:: Collected material ::

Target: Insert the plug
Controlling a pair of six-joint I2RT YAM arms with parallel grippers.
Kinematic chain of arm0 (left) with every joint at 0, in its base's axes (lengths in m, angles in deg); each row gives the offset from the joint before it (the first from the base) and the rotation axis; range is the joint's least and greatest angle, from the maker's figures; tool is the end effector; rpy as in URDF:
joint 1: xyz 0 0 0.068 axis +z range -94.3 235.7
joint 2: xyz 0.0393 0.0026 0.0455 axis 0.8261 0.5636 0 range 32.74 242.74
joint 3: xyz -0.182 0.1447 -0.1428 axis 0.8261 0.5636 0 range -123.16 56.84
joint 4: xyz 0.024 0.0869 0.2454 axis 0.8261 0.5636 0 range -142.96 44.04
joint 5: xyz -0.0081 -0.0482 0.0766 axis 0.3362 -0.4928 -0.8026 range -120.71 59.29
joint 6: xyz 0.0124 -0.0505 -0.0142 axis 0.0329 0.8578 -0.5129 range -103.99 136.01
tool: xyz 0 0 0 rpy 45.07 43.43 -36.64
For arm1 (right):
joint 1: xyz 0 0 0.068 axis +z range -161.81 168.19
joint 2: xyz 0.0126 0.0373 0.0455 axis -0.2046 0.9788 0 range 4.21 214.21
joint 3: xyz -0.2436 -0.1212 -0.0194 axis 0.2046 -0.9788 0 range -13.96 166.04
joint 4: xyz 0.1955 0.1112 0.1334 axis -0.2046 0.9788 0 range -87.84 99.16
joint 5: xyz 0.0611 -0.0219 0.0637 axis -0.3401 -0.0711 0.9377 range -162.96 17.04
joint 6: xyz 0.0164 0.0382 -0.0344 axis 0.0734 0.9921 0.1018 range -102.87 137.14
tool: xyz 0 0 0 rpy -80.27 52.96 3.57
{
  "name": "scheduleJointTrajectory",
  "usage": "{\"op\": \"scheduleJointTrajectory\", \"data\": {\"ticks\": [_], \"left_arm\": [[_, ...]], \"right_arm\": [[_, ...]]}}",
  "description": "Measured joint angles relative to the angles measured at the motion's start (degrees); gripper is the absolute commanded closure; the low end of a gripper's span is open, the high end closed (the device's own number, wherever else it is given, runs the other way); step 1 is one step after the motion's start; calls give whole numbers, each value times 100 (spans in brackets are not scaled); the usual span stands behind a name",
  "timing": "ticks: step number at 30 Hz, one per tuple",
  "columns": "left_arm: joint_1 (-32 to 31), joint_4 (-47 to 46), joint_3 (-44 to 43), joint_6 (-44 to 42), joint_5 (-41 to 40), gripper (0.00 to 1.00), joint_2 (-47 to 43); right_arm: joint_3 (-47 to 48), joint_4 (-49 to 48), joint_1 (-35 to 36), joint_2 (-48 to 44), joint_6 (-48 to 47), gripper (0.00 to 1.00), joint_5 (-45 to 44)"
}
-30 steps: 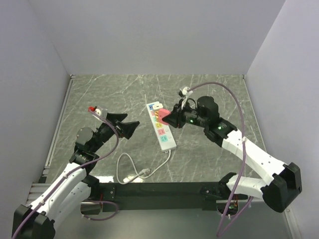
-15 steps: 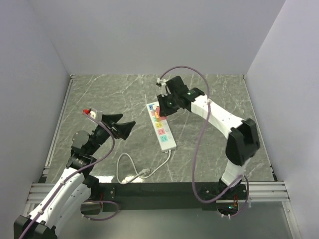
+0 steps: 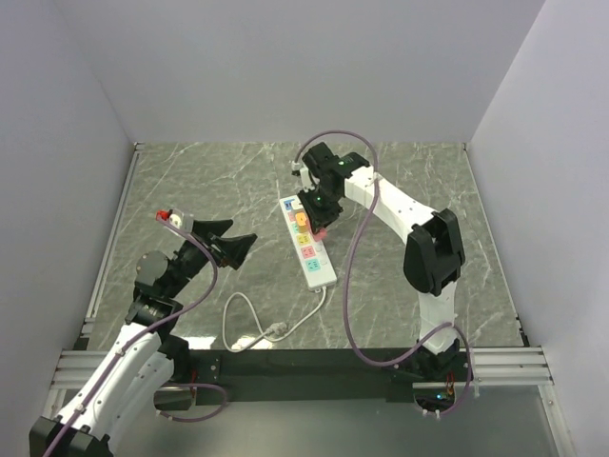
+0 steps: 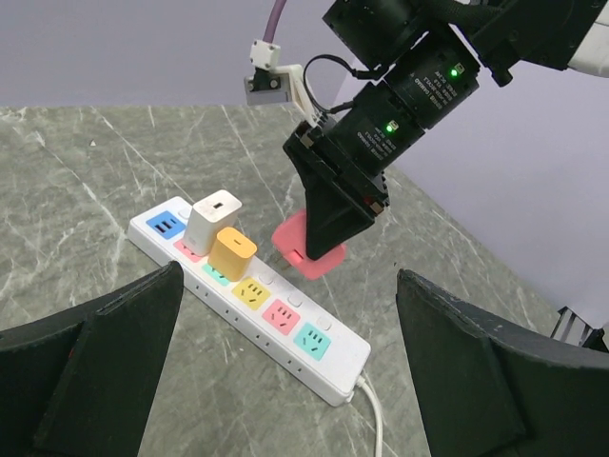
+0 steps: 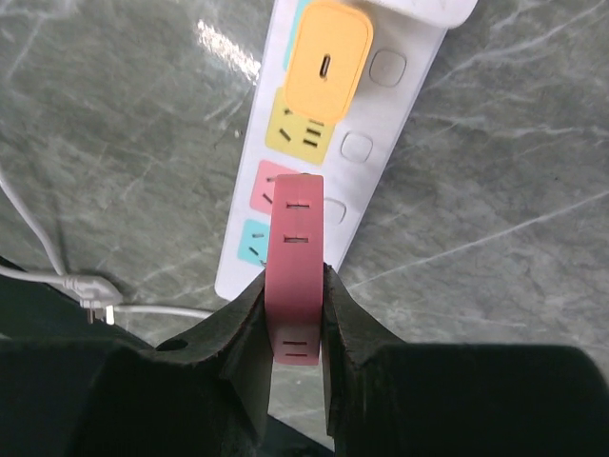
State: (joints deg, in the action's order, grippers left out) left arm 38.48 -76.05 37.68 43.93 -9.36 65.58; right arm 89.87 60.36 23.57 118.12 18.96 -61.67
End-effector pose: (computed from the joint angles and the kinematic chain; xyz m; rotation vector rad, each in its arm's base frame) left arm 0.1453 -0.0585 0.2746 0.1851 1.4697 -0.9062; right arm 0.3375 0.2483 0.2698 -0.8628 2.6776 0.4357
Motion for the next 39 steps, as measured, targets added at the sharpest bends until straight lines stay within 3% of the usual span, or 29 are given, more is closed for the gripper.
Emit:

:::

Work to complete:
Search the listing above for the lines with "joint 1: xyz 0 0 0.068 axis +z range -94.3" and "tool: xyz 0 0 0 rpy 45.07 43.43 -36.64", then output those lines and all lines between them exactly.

Output:
joint 1: xyz 0 0 0.068 axis +z range -94.3 235.7
joint 2: xyz 0.0393 0.0026 0.0455 axis 0.8261 0.5636 0 range 32.74 242.74
joint 3: xyz -0.182 0.1447 -0.1428 axis 0.8261 0.5636 0 range -123.16 56.84
joint 4: xyz 0.024 0.0869 0.2454 axis 0.8261 0.5636 0 range -142.96 44.04
joint 5: xyz -0.0081 -0.0482 0.0766 axis 0.3362 -0.4928 -0.8026 range -120.71 59.29
joint 6: xyz 0.0124 -0.0505 -0.0142 axis 0.0329 0.8578 -0.5129 range -103.99 136.01
tool: xyz 0 0 0 rpy 45.07 43.43 -36.64

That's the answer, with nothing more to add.